═══ Data to use ═══

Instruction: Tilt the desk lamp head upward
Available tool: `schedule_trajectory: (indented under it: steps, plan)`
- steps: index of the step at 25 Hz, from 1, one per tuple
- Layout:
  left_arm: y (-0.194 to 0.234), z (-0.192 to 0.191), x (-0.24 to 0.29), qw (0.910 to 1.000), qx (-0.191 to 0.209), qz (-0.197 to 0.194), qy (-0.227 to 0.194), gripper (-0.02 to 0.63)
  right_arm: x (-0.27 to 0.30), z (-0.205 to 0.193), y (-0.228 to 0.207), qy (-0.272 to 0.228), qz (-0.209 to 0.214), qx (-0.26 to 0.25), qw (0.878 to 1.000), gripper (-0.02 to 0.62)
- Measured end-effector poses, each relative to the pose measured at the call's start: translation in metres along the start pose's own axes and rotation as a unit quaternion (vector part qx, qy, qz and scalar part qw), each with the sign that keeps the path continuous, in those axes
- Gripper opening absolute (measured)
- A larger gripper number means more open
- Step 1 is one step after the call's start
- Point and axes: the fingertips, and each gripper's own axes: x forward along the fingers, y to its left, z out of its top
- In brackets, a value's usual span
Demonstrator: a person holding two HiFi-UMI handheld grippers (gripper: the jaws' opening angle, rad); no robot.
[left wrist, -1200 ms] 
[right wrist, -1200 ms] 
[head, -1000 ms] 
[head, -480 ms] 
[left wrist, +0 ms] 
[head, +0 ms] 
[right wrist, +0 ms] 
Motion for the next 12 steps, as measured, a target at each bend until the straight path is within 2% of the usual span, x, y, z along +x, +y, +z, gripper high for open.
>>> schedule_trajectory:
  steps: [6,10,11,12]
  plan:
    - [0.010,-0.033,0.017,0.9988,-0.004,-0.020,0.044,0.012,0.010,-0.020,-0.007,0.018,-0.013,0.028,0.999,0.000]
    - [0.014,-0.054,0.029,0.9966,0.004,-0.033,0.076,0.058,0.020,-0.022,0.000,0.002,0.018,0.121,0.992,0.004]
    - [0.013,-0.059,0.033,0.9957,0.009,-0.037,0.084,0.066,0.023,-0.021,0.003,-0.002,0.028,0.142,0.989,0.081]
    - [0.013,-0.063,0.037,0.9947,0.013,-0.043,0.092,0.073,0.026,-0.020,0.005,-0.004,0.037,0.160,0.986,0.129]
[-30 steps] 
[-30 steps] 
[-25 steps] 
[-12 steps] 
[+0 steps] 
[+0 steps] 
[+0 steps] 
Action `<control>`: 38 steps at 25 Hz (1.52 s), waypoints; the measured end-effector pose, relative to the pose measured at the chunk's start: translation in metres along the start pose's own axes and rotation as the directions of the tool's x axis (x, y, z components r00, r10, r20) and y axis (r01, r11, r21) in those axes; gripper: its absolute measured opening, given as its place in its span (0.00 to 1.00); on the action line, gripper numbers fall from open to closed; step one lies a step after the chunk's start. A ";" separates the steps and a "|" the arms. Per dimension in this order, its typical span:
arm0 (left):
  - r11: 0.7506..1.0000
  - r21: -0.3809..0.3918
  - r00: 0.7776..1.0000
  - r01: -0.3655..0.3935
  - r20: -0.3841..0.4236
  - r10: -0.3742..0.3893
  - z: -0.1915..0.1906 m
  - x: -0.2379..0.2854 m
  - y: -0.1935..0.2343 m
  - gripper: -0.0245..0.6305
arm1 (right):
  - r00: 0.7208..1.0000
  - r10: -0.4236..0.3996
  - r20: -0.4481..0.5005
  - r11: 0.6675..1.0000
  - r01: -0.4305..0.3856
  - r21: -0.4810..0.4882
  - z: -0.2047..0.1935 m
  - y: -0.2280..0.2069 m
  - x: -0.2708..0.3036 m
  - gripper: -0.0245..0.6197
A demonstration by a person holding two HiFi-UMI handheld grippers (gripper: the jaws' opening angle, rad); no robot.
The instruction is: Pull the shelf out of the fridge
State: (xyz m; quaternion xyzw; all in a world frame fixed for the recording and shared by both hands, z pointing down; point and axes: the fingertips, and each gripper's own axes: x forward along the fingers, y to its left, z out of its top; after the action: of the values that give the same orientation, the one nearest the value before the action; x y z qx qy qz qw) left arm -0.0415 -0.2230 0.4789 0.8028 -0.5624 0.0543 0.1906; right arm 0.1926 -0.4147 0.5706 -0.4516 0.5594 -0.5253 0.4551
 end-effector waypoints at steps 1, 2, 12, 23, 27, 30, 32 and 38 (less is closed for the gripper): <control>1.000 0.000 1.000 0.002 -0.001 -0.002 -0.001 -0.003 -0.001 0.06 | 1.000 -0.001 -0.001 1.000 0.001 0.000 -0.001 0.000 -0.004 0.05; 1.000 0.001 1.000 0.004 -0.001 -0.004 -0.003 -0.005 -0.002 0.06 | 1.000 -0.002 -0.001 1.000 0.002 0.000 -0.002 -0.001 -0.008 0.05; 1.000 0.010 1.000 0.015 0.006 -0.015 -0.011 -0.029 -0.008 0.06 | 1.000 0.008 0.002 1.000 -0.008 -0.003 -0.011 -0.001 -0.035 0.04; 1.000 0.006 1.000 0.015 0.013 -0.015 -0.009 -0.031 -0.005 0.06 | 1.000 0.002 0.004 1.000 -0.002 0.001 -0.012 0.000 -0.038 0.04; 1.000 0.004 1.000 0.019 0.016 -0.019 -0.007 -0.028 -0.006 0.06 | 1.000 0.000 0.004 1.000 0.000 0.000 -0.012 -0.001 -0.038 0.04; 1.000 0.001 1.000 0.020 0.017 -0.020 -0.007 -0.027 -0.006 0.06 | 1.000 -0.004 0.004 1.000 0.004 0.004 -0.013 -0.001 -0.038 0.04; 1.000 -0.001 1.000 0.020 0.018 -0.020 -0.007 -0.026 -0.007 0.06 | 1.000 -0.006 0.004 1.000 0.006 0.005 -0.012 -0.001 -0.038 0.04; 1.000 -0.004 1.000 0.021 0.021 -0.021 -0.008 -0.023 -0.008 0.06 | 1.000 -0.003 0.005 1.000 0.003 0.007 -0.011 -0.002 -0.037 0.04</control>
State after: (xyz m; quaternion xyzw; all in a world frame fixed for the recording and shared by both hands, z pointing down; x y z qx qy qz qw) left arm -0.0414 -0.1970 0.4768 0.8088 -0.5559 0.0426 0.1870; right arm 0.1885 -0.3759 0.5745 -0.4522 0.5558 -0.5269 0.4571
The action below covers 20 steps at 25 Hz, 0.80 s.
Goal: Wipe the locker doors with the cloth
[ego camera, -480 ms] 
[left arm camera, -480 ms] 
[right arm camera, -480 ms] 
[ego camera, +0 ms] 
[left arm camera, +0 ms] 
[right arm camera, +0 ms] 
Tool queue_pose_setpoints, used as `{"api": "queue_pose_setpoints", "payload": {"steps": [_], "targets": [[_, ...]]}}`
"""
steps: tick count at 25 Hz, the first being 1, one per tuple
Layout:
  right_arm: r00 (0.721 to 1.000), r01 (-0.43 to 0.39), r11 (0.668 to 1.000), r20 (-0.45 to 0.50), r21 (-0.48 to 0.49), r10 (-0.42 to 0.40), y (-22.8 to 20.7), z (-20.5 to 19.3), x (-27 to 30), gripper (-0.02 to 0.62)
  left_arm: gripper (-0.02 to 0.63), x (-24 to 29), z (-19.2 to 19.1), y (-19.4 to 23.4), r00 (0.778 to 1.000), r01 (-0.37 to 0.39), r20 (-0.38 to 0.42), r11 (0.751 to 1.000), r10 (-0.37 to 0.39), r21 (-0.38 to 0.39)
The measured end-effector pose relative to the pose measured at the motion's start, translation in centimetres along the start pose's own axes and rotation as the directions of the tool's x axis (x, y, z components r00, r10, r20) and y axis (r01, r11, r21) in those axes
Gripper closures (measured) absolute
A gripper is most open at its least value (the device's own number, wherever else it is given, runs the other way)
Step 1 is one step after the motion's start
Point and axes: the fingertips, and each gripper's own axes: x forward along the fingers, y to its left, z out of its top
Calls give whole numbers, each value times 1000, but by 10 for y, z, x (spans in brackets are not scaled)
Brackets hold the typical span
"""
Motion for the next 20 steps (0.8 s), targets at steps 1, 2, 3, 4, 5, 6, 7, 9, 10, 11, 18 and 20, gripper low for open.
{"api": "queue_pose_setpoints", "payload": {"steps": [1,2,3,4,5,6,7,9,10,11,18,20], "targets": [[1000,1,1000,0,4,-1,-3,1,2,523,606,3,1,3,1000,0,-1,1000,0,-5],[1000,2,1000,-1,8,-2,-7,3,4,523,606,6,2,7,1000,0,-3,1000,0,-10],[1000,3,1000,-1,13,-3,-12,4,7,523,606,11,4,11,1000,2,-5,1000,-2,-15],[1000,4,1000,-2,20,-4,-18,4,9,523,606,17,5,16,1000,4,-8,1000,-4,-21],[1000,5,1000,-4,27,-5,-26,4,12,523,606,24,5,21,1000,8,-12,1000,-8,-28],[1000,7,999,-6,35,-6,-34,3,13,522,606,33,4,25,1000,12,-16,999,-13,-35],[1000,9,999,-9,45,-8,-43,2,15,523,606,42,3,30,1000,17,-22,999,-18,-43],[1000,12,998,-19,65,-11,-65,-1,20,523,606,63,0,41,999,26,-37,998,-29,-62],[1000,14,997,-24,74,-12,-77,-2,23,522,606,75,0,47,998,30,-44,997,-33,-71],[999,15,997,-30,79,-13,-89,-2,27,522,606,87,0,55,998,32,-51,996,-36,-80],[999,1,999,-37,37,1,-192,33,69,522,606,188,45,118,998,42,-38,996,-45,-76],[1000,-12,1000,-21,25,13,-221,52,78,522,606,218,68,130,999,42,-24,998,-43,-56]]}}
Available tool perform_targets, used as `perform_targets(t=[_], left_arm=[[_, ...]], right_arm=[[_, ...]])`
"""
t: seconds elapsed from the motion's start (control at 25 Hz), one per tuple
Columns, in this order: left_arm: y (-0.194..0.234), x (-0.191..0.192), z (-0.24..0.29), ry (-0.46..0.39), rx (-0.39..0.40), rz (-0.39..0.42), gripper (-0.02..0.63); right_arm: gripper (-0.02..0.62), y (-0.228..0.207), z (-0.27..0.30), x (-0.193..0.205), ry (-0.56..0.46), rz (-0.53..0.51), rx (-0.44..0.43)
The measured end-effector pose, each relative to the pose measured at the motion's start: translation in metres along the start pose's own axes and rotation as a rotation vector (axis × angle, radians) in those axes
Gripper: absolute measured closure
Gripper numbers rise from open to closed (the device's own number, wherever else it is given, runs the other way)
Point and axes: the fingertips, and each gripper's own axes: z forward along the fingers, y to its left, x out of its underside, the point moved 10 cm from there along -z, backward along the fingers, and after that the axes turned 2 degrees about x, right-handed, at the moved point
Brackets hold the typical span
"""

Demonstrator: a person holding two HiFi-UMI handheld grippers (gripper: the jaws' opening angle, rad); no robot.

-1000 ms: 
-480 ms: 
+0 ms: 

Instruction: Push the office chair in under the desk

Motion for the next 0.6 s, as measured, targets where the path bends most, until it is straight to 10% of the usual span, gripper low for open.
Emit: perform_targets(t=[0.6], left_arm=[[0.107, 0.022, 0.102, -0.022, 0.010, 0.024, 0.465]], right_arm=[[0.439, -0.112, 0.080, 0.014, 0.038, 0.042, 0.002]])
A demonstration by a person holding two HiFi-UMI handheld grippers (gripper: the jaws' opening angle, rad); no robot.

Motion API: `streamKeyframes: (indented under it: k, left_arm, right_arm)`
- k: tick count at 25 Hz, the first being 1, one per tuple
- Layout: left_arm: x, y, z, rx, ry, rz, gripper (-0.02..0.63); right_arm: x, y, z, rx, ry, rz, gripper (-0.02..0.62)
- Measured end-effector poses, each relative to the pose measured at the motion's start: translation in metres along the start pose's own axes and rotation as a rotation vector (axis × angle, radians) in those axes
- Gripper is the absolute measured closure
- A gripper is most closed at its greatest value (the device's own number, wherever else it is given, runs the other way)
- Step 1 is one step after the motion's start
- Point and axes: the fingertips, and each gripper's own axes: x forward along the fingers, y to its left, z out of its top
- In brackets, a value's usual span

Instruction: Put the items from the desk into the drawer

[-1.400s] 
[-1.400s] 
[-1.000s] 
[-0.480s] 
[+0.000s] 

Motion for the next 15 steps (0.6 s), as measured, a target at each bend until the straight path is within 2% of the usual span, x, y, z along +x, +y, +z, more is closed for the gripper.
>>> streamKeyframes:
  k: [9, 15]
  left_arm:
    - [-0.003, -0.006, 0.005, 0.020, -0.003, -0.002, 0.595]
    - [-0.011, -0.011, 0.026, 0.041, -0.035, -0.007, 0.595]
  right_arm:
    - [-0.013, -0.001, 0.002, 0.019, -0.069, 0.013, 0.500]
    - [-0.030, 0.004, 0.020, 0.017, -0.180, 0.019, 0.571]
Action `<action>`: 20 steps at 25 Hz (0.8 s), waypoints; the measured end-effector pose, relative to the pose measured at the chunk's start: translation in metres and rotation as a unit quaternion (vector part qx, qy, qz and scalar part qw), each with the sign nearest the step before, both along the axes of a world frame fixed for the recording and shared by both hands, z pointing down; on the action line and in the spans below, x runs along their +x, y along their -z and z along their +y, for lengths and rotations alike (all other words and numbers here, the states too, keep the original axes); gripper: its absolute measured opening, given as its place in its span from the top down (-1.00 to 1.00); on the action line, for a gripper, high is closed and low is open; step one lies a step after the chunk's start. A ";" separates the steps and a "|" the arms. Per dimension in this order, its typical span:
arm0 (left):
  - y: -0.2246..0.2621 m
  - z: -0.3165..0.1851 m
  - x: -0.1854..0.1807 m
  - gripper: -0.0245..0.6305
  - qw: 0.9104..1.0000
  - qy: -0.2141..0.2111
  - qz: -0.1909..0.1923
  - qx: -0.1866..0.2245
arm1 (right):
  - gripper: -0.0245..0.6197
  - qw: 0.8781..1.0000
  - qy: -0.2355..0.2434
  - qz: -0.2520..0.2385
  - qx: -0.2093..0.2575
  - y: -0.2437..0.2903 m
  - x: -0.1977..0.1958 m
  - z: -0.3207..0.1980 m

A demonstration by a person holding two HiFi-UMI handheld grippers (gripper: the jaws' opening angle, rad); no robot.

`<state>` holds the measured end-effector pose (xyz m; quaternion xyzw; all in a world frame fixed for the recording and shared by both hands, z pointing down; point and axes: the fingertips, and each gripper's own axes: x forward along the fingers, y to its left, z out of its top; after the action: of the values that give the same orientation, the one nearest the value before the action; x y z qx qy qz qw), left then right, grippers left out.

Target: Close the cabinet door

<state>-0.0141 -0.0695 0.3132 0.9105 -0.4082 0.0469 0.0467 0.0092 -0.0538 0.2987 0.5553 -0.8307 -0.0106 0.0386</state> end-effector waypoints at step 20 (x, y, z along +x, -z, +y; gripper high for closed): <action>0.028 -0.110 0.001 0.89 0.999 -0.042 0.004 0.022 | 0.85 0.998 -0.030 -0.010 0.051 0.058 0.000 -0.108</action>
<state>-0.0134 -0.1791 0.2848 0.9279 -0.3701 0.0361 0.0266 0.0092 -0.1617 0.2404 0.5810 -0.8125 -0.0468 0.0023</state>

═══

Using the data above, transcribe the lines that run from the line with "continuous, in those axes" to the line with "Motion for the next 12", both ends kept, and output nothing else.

- Measured end-effector poses, each relative to the pose measured at the call's start: translation in metres along the start pose's own axes and rotation as a unit quaternion (vector part qx, qy, qz and scalar part qw), each with the sign that keeps the path continuous, in those axes
- Gripper opening absolute (measured)
- A larger gripper number means more open
- Step 1 is one step after the call's start
- Point and axes: the fingertips, and each gripper's own axes: x forward along the fingers, y to its left, z out of its top
- In brackets, a value's usual span
Demonstrator: a person holding two HiFi-UMI handheld grippers (gripper: the jaws' opening angle, rad); no robot.
[left wrist, -1200 ms] 
[right wrist, -1200 ms] 
[head, -1000 ms] 
[head, -480 ms] 
[left wrist, +0 ms] 
[head, +0 ms] 
[right wrist, +0 ms] 
Motion for the next 12 steps, as measured, a target at each bend until the straight path is within 2% of the usual span, x, y, z along +x, +y, +z, gripper high for open.

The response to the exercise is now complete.